И как ни характерно для некоторых людей безразличие к себе, это совсем не подходило ей, Але. Ей вот-вот исполнялось тридцать девять лет.

С утра она рассмешила свою мать. Та, отсыпаясь днем, рано выходила пить чай и смотреть на дочь. На этот раз мать вышла, выключила полувыкипевший чайник и села в углу, дожидаясь.

Во время чаепития Аля так о чем-то призадумалась, что выронила ложку и тут же стала доставать ее из-за стола. Опустившись на оба колена, она уже подняла ложку, но отвлеклась. Под столом лежало объемное черное пятно. Аля остановилась, не понимая, что такое? А потом, низко нагнувшись, стала ощупывать его пальцем, пока не поняла…

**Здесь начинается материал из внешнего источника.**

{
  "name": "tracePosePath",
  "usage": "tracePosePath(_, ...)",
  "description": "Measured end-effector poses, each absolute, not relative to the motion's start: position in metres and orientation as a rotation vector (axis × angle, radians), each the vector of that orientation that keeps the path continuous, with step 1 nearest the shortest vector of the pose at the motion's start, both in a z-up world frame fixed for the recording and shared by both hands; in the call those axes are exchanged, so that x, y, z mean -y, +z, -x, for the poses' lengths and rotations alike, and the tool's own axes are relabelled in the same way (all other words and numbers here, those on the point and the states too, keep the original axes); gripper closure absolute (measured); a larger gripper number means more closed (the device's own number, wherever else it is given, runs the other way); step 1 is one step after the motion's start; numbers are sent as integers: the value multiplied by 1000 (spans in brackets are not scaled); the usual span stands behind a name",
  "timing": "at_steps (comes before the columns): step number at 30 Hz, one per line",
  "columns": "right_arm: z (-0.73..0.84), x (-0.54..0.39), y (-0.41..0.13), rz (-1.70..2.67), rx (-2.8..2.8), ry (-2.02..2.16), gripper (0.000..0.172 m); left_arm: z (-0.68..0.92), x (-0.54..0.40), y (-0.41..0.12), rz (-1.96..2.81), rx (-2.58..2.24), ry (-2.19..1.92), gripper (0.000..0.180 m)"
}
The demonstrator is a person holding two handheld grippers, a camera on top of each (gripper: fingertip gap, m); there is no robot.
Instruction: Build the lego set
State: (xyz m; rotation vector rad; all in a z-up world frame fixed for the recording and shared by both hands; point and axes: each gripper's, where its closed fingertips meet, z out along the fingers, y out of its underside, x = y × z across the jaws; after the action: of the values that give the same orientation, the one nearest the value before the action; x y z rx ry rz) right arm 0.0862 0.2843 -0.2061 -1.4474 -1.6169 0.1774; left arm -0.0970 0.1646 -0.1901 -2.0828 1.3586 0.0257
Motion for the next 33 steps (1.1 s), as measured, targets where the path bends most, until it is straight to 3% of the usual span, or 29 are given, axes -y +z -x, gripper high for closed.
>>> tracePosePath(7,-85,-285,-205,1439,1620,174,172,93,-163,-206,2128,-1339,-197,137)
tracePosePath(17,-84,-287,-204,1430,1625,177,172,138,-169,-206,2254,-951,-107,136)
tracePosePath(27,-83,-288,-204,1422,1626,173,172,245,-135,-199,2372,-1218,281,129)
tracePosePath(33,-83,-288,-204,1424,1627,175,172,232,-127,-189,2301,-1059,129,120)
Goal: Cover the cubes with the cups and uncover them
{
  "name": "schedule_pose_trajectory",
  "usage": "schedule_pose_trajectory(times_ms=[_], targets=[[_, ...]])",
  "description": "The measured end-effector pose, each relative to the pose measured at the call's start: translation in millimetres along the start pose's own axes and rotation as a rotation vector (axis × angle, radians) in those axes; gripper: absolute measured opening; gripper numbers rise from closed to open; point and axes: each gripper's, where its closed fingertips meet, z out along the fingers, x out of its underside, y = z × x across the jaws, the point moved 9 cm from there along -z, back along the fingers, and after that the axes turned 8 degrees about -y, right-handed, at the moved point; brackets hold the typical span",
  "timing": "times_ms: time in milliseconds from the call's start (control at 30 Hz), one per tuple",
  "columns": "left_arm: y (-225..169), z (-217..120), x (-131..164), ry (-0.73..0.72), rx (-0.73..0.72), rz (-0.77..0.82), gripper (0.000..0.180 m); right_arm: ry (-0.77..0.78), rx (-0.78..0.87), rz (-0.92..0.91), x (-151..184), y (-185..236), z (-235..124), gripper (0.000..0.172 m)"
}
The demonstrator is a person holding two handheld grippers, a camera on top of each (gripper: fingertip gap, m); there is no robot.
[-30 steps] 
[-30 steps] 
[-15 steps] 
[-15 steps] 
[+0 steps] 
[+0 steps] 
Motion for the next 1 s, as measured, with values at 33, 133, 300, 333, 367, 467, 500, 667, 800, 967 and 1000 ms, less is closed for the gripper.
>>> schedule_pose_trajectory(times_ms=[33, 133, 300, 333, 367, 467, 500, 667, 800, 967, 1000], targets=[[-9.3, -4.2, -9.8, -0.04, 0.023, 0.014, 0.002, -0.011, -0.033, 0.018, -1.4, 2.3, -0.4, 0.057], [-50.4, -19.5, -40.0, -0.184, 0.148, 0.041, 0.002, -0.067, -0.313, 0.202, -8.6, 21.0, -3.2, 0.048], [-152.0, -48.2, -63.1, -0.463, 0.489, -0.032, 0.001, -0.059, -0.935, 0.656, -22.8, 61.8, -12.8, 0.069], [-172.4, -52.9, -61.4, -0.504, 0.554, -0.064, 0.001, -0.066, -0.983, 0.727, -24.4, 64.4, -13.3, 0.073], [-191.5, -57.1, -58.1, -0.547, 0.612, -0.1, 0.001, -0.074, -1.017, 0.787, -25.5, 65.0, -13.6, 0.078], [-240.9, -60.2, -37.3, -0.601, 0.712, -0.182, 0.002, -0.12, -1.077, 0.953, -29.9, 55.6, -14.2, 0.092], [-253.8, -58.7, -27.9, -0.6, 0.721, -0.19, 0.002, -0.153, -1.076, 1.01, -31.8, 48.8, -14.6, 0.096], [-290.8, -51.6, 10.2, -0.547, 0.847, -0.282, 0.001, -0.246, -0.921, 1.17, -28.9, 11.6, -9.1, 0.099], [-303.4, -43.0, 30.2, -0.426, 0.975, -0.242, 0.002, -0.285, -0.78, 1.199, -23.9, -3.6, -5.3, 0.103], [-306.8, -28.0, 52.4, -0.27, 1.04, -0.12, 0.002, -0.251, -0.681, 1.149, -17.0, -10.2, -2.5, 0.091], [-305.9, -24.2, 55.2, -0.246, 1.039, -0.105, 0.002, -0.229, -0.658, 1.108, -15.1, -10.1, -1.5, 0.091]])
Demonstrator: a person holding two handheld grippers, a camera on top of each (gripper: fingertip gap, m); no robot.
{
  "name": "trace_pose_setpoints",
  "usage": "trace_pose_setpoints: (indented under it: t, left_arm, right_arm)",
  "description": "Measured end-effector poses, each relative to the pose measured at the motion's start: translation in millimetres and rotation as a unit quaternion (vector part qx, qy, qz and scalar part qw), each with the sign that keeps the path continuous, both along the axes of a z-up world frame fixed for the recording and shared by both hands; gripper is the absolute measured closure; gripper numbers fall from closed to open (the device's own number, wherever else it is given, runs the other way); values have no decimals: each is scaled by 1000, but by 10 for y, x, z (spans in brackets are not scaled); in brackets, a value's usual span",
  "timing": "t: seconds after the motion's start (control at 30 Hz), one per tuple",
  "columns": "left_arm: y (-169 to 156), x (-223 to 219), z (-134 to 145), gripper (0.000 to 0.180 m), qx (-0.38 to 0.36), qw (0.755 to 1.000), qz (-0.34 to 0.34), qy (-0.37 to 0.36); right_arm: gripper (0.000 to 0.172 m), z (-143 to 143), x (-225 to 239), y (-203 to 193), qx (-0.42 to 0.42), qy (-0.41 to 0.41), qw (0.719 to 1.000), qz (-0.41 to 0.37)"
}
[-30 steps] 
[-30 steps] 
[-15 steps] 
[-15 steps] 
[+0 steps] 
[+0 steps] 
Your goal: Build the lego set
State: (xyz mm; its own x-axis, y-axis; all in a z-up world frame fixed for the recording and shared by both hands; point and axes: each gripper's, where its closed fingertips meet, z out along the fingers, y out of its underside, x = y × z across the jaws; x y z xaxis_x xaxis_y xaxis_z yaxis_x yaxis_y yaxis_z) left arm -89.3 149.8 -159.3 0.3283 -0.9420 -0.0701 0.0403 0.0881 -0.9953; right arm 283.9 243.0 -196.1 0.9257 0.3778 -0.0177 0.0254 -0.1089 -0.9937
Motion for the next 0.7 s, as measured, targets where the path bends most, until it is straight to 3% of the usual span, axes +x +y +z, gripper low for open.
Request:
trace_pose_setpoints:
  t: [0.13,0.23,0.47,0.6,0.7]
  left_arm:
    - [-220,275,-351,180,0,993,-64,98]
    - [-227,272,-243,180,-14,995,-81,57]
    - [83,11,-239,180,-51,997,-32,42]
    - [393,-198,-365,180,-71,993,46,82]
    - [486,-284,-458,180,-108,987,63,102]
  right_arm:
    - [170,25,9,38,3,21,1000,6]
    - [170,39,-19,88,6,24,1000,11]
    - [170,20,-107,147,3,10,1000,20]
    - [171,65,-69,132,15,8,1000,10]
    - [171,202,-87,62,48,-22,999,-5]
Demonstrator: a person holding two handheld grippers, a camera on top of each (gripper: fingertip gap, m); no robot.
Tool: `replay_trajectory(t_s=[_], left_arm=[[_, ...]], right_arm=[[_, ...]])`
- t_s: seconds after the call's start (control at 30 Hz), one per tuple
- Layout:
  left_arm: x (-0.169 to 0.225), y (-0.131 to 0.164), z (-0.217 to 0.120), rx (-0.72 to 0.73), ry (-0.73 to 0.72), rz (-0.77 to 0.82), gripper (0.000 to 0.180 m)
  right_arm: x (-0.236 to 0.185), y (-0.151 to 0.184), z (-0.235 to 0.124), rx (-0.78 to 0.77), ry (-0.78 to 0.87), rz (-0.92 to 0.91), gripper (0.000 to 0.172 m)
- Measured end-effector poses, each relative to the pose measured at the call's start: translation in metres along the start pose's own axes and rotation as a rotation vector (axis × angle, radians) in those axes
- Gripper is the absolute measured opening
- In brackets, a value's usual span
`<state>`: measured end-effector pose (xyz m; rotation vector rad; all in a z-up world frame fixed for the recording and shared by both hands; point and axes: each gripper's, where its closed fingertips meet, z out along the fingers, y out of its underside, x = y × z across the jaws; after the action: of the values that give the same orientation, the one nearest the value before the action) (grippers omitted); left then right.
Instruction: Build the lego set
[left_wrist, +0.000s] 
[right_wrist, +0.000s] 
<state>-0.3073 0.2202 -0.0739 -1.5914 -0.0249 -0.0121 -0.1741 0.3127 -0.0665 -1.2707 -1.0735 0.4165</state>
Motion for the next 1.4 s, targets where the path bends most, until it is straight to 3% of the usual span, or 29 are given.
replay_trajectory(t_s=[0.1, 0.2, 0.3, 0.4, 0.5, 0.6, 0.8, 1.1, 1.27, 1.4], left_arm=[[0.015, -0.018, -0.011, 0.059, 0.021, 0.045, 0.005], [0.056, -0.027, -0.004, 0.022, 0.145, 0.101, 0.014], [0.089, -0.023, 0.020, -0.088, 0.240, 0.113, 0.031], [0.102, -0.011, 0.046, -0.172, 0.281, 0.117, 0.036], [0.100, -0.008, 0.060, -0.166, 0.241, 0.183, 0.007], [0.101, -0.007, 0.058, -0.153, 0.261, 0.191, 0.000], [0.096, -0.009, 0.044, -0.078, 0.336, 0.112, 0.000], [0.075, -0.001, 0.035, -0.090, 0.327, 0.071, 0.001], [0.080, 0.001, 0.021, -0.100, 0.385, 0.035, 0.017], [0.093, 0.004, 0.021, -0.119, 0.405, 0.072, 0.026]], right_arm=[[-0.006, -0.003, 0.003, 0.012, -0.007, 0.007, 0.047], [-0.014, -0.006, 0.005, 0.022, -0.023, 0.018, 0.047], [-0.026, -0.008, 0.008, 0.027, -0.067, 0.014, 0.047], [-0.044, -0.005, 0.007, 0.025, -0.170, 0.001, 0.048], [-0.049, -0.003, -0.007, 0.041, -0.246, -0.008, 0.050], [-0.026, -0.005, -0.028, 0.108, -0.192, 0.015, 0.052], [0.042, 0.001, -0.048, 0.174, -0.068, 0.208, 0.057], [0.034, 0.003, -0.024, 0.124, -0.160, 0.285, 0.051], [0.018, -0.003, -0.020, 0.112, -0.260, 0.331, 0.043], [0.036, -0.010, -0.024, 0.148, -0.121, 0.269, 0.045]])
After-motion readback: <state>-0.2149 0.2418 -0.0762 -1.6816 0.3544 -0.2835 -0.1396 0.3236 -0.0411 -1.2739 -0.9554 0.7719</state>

Поступок, совершенно ребячий, ничуть не разыгранный, а искренний, подсмотрела мать и зачем-то громко стала хохотать. Зная, что Аля может обидеться, мать все-таки не успела подумать об этом и не сдержала себя.

И вот в чем проявилась Алина «испорченность» жизнью – ее лицо искривилось. Она тут же разозлилась, распаляясь в одну секунду. Повернув свое покрасневшее лицо, она несколько раз повторила: «Грубая женщина!»

– А сама-то какая! – ответила мать, одновременно и с жалостью и с гневом оглядывая ее.

Работала Аля в полуподвальном помещении с длинным коридором, крытым серым жирным линолеумом. По стенам стояли лавки для больных. Лампочки мигали над низкими потолками. Все в этой поликлинике, поработав год, жаловались на головные боли.

Аля имела свой отдельный шкафчик. Там у нее хранились тапочки на смену и белый халат. Рассеянно посматривая по сторонам, она шумно скидывала с ног сапоги.

Низко опустив голову, засунув выше запястий руки в округлившиеся карманы, она проходила мимо посетителей. И никогда не придерживала за собой дверь в кабинет по рассеянности. Все знали, стук означал ее появление. Все в кабинете на мгновение поднимали головы и, досадуя, тут же отворачивались, лениво здоровались кивками. Из этого следовало – все были уже давно на месте, уже работали, а она приходила позже всех. Чувствуя их неприязнь, она тихо-тихо проходила к своему столу.